A influência do setor privado sobre o sistema público, conforme Peroni (2018), está na passagem do público para o terceiro setor ou mesmo para o privado, seja com repasse da propriedade, seja com a permanência da direção da esfera pública, mas assumindo a lógica do mercado. Para entender esse movimento, apresentaremos em três partes, neste artigo, como isso ocorre. A primeira parte visa compreender como a reforma do estado brasileiro cria condições favoráveis para os processos de privatização em educação. A segunda parte do texto busca entender como ocorre a privatização na e da educação (RIKOWSKI, 2017), e na terceira parte apresentaremos a materialização desse processo por meio da parceria público-privada entre o Grupo Positivo e Gravataí, município da região metropolitana de Porto Alegre, no estado do Rio Grande do Sul.
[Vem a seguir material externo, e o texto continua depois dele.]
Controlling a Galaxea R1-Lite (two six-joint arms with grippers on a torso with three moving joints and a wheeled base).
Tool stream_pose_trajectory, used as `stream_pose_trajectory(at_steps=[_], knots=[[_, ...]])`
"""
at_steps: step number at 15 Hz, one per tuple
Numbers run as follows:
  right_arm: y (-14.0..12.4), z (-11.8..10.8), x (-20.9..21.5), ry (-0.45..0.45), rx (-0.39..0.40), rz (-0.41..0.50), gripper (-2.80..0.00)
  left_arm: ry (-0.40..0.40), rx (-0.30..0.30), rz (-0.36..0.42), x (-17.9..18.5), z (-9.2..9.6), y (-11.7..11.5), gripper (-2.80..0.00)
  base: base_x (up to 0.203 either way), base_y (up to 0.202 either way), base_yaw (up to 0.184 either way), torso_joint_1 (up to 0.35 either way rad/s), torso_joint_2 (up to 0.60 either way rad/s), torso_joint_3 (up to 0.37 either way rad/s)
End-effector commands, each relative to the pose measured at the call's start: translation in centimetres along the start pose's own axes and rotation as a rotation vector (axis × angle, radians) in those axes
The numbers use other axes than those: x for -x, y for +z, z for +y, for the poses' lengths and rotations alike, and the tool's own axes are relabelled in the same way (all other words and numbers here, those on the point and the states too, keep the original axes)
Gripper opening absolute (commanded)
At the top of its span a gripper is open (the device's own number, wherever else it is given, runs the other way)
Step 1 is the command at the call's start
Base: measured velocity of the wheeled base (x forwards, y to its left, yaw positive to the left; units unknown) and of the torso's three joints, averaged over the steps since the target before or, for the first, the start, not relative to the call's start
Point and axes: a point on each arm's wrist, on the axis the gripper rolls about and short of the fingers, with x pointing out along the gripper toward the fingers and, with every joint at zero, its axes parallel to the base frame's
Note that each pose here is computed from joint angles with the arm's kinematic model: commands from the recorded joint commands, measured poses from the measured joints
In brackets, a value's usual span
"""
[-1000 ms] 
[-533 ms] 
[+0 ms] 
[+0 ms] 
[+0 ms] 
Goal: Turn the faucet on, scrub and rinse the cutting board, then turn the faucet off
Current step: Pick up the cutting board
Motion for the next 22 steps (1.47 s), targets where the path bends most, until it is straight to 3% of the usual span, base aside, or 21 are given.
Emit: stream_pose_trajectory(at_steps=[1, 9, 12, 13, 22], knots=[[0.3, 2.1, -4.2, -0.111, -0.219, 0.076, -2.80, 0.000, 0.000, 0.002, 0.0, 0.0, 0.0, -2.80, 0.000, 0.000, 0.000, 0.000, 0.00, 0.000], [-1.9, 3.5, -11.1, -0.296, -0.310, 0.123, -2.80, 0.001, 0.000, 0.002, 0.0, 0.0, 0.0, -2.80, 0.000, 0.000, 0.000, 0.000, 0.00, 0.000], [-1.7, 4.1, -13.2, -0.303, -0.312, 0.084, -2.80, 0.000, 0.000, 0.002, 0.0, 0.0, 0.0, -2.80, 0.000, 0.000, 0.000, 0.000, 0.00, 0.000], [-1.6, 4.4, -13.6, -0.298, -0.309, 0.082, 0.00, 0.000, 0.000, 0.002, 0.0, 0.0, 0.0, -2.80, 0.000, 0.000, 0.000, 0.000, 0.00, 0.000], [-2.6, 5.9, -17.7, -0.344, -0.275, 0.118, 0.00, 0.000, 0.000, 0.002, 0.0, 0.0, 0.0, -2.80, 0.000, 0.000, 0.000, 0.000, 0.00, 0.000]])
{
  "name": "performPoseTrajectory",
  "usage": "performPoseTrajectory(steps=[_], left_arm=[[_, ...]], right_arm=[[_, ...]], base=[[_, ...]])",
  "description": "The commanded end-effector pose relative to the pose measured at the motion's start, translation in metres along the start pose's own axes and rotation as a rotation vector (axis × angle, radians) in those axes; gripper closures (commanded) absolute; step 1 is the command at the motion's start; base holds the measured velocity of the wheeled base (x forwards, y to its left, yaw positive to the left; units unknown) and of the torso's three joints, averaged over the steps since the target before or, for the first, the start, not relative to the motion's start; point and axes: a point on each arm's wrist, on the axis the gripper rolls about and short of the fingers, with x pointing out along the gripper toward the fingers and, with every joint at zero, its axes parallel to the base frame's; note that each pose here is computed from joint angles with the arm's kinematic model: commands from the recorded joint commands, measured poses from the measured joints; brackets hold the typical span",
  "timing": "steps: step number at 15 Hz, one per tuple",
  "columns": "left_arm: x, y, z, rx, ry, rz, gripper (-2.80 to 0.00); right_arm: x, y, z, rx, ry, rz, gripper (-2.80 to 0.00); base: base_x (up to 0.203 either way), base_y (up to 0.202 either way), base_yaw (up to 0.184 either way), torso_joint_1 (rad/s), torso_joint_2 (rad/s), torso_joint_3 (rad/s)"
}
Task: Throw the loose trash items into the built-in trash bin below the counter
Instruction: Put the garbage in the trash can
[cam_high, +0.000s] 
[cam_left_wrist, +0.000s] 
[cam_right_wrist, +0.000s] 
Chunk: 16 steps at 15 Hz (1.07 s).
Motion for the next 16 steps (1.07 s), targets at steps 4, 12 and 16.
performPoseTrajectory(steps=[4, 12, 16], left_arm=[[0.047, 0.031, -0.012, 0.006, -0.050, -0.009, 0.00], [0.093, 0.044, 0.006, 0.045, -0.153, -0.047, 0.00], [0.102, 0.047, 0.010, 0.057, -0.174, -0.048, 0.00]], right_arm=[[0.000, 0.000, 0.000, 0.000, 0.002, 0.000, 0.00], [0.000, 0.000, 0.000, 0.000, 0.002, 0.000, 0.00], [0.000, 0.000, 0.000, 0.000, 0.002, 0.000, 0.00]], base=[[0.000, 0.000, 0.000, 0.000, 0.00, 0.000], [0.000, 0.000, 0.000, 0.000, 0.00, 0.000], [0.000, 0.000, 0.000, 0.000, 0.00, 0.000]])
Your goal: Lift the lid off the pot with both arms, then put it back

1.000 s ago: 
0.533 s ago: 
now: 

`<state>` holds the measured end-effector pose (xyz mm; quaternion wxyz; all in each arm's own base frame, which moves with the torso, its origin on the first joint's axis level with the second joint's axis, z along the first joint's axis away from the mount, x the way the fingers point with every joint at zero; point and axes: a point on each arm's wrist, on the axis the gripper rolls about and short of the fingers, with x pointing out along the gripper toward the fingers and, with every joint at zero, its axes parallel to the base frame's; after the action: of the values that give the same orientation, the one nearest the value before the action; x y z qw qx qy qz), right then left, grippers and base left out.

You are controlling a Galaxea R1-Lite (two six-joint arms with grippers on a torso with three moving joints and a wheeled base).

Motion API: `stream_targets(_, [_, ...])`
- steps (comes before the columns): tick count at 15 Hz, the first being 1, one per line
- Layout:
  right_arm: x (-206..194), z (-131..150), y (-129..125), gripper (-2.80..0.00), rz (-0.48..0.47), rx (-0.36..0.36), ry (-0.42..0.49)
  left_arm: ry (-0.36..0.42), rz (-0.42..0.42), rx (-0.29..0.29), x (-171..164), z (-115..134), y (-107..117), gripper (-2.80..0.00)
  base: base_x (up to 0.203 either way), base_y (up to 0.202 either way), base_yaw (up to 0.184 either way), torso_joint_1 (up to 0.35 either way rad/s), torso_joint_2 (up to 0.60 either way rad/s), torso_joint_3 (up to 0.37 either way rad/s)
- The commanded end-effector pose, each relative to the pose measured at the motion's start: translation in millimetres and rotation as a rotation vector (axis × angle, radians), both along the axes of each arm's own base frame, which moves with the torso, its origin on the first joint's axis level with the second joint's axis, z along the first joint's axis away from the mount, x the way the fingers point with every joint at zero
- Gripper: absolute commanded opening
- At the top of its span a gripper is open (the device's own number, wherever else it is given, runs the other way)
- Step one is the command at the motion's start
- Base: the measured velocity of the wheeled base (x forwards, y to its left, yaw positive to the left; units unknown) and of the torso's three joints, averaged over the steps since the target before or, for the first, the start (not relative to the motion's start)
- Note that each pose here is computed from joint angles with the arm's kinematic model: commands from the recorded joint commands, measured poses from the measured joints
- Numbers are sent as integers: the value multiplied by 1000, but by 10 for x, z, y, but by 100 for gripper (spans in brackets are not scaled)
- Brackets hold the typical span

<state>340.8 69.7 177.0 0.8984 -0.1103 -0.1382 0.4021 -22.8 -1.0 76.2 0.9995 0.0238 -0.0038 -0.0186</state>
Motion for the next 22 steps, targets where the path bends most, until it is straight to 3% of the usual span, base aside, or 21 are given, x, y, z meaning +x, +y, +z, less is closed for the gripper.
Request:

O público e o privado na educação e a relação com a reforma do Estado
A relação entre o público e o privado na educação materializa-se num contexto de correlação de forças na sociedade, num momento particular do capitalismo, em que não é o Estado quem determina as relações econômicas, mas é por elas determinado.
Para entender esse momento particular do capitalismo, faz-se necessário retroceder algumas décadas na história, e entender o movimento pós segunda guerra, no qual o controle do trabalho, das tecnologias, dos hábitos de consumos e das configurações de poder político-econômico formularam sua base. O crescimento econômico e social, resultante desse movimento, transformou profundamente a sociedade.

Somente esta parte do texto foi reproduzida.